Spirited Away (2001, Hayao Miyazaki)
Second movie I watched this week where the lead girl is told at the end to not look back. Some obvious parallels with other Ghibli movies – the romantic lead boy who transforms into a flying creature to work for/against wickedness (Howl’s Moving Castle), living dust sprites (My Neighbor Totoro), the lead girl nervous because she’s moving to a new house in the country, kooky/friendly old folks, villains who are maybe not so evil really, and fantastical beasts galore – like a Ghibli’s Greatest Hits thrown into a giant bathhouse. The greatest.
The Red Turtle (2016, Michael Dudok de Wit)
Kind of a Crane Wife / Tales from the Darkside gargoyle variant with a turtle twist. Man washes up on a bamboo forest island, and is thwarted by a giant red turtle whenever he tries to build an escape boat. One day the turtle waddles ashore and the angry man flips it over. Then it becomes a human woman, they have a kid together, avoid natural disasters, the kid grows up and goes off into the ocean, the man gets old and dies, and finally she turns back into a turtle and leaves. Turtle/human spawning / cycle-of-life business, done with very attractive (wordless) animation. Some cute sand crabs, too. I also rewatched Father and Daughter and The Monk and the Fish with Katy, finally available in HD.
Chuck Bowen:
The man’s one murderous impulse begets a life of empathy — of balance. A heartbreaking, astonishingly poetic ending further challenges our human-centric absorption, suggesting that this rhapsodic life of paradise wasn’t the man’s dream, but the turtle’s.
Isabel Stevens in BFI:
Pictures are the film’s currency and they are, without exaggeration, sublime … The attention to detail shown to the sky (its magic-hour glow tinging the whole island), water (grey and angry one moment, an azure palimpsest the next), even the sand (at times you can see the grains in what looks like a smudge of charcoal) is quite extraordinary. The film is a masterclass in chiaroscuro: shadows are just as intricately sketched as the life forms that cause them. Even from a distance, a bottle washed up on the beach has a lighter shadow than a human’s. A lot of digital animation, with its blocks of colour, can feel flat. But the depth and texture on show here – conjured from a surge of pencil marks and watercolour washes – is remarkable.
Ponyo (2008, Hayao Miyazaki)
I thought I heard that this was the kid-friendliest of the post-Mononoke Ghibli movies, and maybe so, but it’s also one of the most unexpectedly bizarre. A magic fish-princess flees her underwater bubble-hatted environmentalist mad-scientist Liam Neeson-sounding dad and befriends a five-year-old boy, turning herself human to stay with him on land during a major flood.

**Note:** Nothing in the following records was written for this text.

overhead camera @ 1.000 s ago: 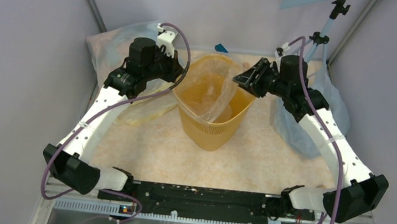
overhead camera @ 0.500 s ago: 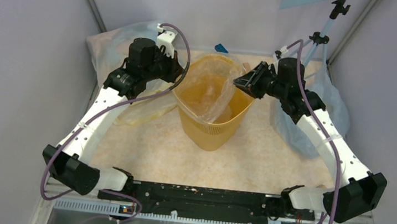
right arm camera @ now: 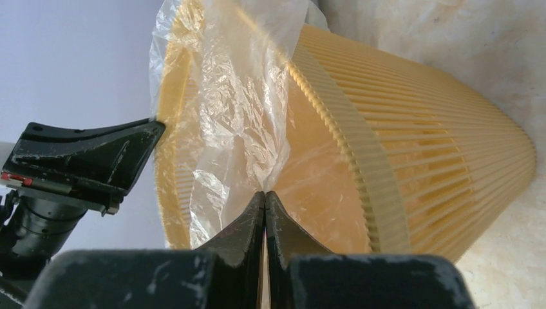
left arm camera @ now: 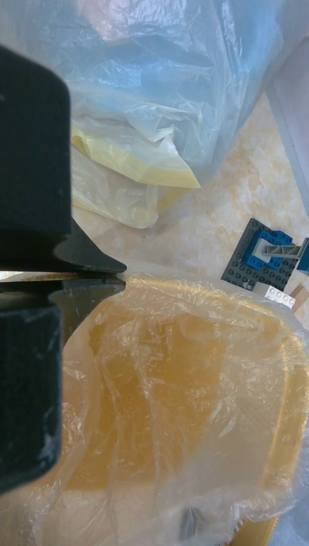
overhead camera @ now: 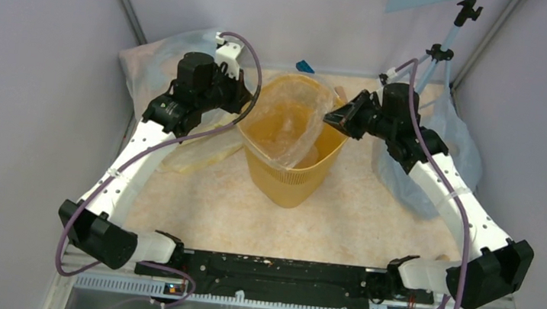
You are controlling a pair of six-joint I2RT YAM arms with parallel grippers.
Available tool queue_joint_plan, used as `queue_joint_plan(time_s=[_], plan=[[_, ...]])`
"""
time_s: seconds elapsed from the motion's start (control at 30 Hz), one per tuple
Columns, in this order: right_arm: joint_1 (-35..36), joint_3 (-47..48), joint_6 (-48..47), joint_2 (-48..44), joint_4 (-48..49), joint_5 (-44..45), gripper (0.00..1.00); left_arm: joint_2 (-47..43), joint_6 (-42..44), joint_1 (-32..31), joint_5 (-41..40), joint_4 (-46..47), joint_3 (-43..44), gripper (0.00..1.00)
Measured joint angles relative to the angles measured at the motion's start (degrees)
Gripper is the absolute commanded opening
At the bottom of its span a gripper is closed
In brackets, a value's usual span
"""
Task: Put the trash bags into the trash bin
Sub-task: Place the trash bag in the trash bin.
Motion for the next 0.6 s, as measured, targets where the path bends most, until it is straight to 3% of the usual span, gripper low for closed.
queue_joint_plan(time_s=[0.3,0.6], plan=[[-4.0,8.3,-6.3,0.8,-14.2,1.0,0.00,0.0,1.8,0.0,-4.5,-1.1,0.0,0.00],[-7.1,10.3,-9.7,0.8,-18.0,-0.9,0.00,0.0,2.6,-0.1,-4.7,-0.8,0.0,0.00]])
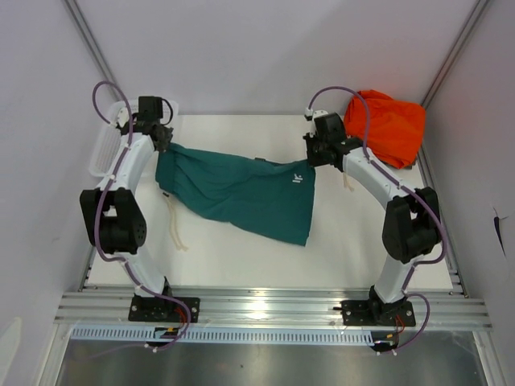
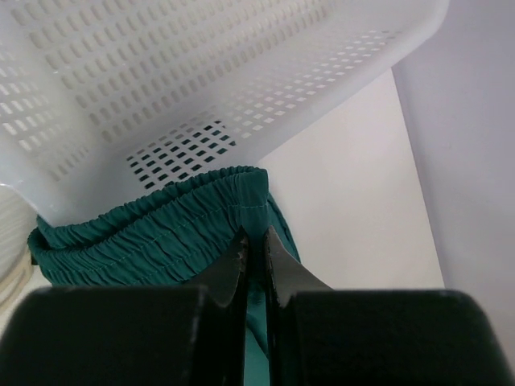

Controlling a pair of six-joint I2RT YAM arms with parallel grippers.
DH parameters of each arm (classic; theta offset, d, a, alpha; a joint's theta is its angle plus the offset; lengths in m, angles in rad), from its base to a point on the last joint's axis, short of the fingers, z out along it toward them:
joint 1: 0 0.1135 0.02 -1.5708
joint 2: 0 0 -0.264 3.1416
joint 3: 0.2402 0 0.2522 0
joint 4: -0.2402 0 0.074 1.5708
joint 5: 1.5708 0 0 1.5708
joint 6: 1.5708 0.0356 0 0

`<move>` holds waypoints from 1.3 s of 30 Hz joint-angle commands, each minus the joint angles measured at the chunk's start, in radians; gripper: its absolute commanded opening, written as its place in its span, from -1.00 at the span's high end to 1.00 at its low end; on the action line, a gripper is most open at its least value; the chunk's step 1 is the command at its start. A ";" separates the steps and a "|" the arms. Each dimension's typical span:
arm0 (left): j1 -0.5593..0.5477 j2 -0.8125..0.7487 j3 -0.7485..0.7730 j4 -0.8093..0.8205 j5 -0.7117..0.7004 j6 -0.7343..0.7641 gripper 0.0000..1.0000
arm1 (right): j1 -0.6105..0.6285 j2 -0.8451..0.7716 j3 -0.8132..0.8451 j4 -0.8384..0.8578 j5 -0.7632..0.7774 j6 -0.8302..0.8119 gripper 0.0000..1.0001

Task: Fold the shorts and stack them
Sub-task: Fold the shorts

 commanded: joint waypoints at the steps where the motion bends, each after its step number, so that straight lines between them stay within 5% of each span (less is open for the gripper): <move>1: -0.007 0.029 0.078 0.043 -0.027 -0.040 1.00 | -0.019 0.032 0.061 0.058 -0.023 -0.017 1.00; 21: -0.056 0.102 0.103 0.086 -0.094 -0.082 1.00 | -0.066 0.273 0.204 0.107 -0.076 -0.011 1.00; 23: -0.056 0.105 0.101 0.092 -0.096 -0.092 1.00 | -0.067 0.293 0.236 0.092 -0.050 -0.006 0.70; 25: -0.059 0.110 0.101 0.101 -0.094 -0.091 1.00 | -0.066 0.291 0.242 0.087 -0.036 0.003 -0.14; 26: -0.059 0.110 0.103 0.102 -0.099 -0.097 1.00 | -0.067 0.268 0.224 0.096 -0.036 0.005 -0.24; 39: -0.082 0.156 0.140 0.115 -0.120 -0.089 1.00 | -0.026 -0.046 -0.093 0.283 -0.192 0.055 -0.40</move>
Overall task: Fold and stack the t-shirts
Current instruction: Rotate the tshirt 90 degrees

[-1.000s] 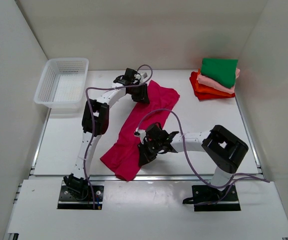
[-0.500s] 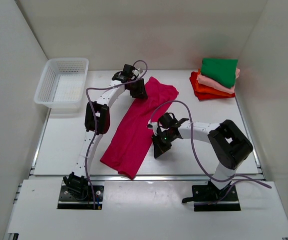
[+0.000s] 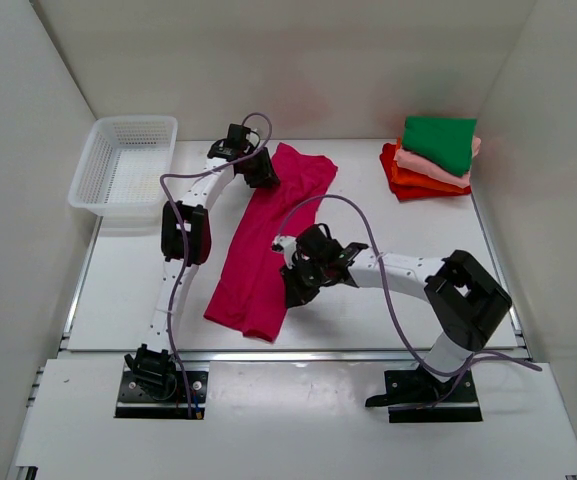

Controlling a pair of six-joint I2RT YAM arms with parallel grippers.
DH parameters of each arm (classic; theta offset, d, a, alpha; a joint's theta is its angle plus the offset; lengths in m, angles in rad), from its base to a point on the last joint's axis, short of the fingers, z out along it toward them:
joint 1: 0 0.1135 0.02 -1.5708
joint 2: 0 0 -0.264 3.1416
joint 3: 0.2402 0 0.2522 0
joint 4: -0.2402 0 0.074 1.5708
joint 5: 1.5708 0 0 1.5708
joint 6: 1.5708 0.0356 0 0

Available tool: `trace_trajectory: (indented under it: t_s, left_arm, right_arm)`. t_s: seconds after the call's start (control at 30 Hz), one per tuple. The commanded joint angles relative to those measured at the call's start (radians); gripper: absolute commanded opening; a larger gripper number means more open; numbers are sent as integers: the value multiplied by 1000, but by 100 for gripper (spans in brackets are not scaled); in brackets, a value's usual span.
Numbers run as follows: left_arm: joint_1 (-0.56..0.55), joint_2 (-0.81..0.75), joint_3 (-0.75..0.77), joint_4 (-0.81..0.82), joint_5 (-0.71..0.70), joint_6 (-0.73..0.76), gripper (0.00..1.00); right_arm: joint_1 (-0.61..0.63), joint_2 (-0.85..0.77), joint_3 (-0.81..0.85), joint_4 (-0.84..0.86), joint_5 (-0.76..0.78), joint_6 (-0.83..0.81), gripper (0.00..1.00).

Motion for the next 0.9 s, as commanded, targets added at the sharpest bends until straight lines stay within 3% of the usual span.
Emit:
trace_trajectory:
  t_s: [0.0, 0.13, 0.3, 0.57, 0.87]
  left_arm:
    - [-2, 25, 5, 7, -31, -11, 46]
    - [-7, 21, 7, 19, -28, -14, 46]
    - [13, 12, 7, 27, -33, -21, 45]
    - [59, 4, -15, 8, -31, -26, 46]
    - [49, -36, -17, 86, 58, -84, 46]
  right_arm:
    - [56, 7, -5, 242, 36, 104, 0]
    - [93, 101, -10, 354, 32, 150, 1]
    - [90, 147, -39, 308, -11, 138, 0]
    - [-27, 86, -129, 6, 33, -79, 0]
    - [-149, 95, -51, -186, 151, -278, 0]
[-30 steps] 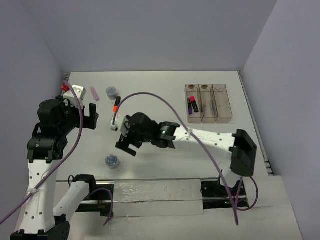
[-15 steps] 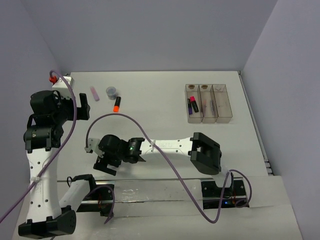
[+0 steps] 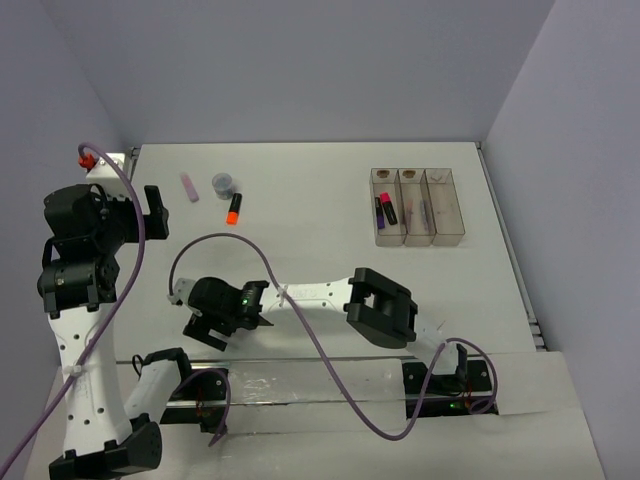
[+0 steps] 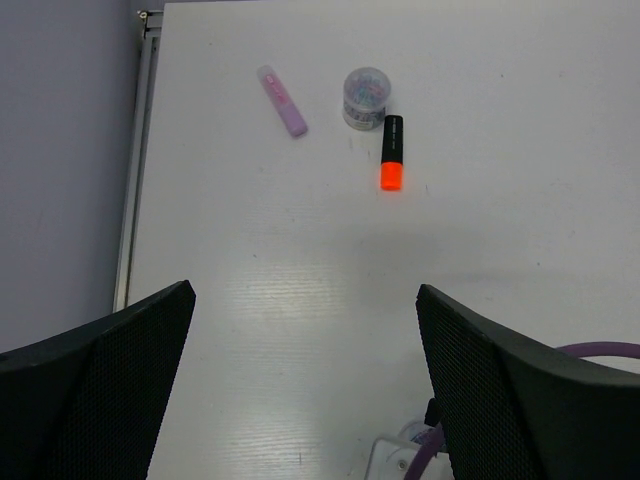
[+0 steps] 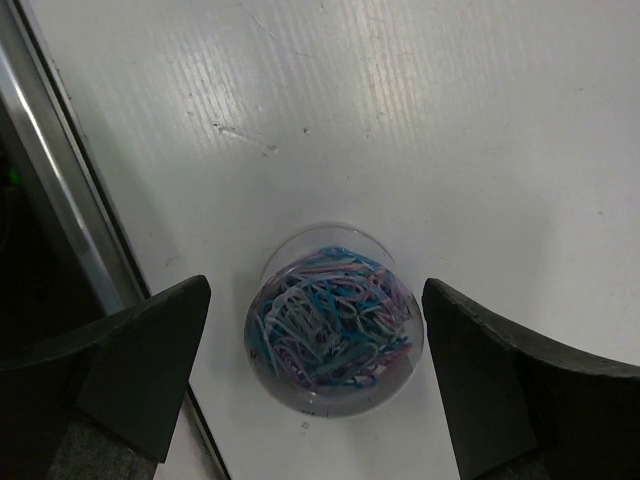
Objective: Sort the stationery into containers
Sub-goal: Pick up the stationery from the corner of the board, then place the stationery in the storage box.
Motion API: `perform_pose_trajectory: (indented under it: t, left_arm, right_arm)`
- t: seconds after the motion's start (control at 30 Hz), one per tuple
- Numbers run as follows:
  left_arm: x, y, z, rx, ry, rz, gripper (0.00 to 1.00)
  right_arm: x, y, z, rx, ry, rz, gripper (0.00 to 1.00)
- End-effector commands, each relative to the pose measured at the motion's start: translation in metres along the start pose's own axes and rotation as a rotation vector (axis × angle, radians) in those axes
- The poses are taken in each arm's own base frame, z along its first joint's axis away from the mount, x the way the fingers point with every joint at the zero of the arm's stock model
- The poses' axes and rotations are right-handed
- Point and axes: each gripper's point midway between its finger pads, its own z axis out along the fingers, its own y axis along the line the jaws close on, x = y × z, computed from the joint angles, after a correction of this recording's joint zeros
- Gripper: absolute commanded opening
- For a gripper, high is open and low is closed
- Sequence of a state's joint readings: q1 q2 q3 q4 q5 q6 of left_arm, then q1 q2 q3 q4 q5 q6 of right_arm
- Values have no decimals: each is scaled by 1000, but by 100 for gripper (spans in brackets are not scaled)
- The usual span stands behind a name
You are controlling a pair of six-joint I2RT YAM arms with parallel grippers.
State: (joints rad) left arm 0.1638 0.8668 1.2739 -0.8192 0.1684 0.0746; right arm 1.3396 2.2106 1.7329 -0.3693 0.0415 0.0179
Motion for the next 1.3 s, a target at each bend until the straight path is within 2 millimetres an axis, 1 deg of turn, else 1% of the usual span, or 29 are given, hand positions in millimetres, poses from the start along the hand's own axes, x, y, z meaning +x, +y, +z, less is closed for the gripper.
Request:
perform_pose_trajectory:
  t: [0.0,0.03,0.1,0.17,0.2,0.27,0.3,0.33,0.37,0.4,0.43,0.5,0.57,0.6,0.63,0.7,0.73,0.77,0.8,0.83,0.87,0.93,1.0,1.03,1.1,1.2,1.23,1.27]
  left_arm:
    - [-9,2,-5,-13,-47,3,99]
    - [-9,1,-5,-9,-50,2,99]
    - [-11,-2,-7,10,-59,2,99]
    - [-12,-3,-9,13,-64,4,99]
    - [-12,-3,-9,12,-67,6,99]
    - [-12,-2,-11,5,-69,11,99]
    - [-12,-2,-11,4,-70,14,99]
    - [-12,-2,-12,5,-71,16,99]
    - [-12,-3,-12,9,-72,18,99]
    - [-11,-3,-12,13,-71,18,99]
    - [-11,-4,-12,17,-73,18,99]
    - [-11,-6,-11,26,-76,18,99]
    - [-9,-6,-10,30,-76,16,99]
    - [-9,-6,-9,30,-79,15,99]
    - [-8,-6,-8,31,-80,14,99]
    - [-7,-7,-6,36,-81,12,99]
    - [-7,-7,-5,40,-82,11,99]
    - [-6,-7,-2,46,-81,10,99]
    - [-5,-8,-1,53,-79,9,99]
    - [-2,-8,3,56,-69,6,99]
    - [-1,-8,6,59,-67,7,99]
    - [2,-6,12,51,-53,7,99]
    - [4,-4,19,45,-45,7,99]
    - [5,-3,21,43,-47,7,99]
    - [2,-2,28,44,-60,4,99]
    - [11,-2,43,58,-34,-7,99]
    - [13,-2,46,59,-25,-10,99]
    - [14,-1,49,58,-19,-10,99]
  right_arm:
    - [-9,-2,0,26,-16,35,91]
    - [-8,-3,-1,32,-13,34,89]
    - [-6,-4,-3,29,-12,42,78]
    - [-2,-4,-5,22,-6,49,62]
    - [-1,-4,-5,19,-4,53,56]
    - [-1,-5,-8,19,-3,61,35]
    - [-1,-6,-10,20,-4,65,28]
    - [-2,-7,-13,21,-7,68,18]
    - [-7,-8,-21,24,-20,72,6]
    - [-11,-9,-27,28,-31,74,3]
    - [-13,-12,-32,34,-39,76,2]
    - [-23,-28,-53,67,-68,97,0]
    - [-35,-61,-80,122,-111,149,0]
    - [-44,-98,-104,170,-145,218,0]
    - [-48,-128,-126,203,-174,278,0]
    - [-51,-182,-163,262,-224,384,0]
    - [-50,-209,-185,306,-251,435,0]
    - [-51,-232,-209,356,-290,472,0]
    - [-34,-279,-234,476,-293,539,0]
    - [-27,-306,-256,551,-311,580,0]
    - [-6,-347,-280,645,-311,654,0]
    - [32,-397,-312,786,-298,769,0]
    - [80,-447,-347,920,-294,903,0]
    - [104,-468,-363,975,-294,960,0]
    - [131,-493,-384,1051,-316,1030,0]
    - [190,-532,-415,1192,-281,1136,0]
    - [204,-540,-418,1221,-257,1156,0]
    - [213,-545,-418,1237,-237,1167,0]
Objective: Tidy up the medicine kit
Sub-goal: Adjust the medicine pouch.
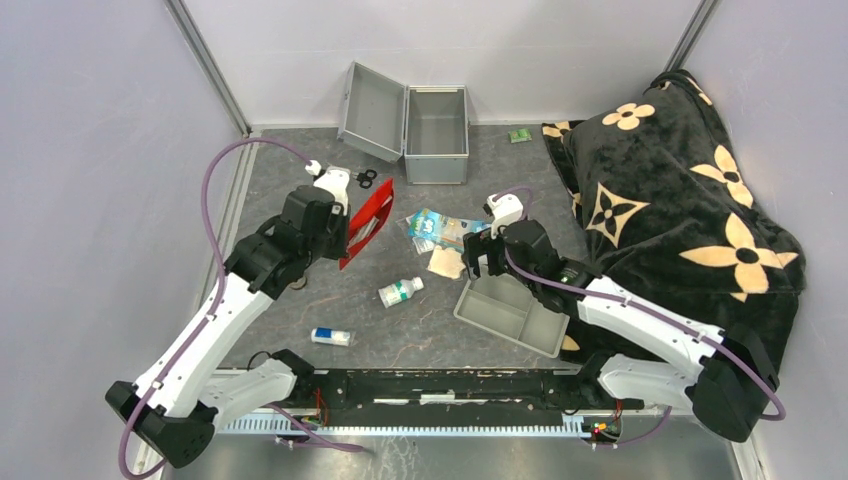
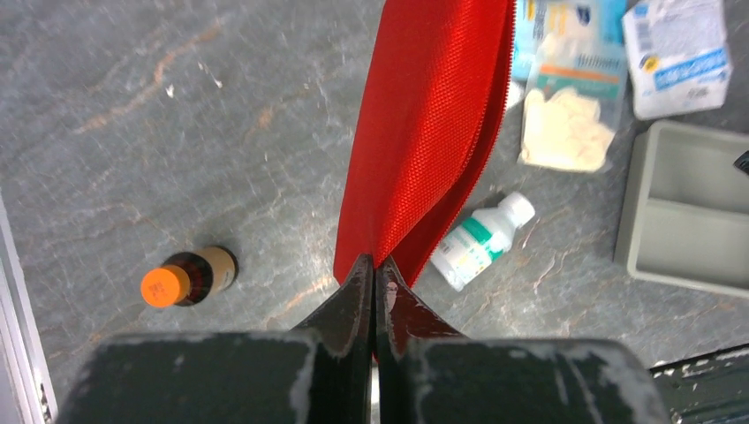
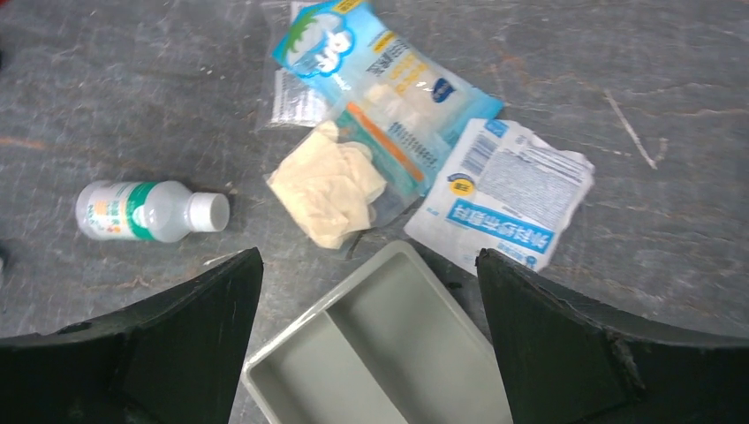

After the flood, octopi and trilobites and eels and jellyfish waste no time moving in:
Most of Neeson’s activities are never explained:
Ponyo running on watery waves of blue fishes is some magical animation:
Human boy Sosuke and his mom meet Ponyo’s ocean-goddess mom:
Howl’s Moving Castle (2004, Hayao Miyazaki)
The adventures of:
Heen, a coughing laryngytic dog
Markl, child with a fake beard
Turnip, a scarecrow
And also:
Sophie, a cursed girl
Howl, a bird-demon
And also:
Witch of the Waste, melty-faced after losing her powers
Calcifer, a fire-demon
Katy says large parts of the source novel were omitted in the movie version, which would explain why the war and dealings with evil queen Suliman seem underdeveloped. But as far as visuals and unique characters go, this movie is unsurpassed.